● **What is being asked**:
Print exactly the lines below between the line holding "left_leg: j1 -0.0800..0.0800" and the line holding "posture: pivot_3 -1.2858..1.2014", inclusive, and nothing more.

------------------------------------------------------------

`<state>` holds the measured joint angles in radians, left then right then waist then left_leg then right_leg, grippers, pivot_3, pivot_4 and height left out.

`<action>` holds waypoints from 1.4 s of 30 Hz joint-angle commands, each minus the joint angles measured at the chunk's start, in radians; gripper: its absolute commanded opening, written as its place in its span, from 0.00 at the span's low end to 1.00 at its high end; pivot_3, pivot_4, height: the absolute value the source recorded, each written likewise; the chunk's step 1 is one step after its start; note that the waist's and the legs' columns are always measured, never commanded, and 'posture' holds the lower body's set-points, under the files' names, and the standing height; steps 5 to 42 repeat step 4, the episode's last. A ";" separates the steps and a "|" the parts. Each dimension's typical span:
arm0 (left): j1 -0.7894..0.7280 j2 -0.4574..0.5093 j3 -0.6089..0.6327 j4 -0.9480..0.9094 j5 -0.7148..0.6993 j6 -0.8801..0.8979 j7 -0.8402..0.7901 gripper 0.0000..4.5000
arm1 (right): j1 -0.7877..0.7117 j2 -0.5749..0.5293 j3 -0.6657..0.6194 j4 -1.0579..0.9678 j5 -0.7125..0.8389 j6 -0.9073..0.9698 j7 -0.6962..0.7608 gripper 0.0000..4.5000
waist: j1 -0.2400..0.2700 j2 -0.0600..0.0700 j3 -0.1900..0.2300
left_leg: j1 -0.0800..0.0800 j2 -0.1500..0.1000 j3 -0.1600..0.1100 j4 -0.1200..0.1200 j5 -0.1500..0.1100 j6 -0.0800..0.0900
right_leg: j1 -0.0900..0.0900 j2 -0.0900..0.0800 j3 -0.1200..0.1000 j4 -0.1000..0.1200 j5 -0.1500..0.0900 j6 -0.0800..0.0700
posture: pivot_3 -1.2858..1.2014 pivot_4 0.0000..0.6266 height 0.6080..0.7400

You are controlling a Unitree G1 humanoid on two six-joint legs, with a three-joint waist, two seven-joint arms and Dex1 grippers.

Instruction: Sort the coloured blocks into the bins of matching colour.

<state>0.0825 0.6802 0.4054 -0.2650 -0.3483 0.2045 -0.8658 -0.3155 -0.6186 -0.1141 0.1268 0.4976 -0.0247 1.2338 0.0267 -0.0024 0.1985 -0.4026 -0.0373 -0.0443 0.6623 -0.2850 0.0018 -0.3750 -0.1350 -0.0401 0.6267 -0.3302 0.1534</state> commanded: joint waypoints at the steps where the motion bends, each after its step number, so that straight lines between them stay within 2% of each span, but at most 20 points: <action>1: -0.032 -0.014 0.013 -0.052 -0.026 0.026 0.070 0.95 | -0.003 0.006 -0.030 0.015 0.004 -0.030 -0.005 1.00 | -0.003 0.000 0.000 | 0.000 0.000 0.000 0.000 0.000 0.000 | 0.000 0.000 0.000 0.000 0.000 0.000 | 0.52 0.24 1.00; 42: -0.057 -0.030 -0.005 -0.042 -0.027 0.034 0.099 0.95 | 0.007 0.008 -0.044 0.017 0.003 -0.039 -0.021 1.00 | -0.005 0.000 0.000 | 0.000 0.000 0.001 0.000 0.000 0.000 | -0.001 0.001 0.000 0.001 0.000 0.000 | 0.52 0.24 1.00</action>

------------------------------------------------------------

● **Output for this task**:
left_leg: j1 -0.0800..0.0800 j2 -0.1500..0.1000 j3 -0.1600..0.1100 j4 -0.1200..0.1200 j5 -0.1500..0.1100 j6 -0.0800..0.0900
right_leg: j1 -0.0900..0.0900 j2 -0.0900..0.0800 j3 -0.1200..0.1000 j4 -0.1000..0.1200 j5 -0.1500..0.0900 j6 -0.0800..0.0700
posture: pivot_3 -1.2858..1.2014 pivot_4 0.0000..0.6266 height 0.6080..0.7400

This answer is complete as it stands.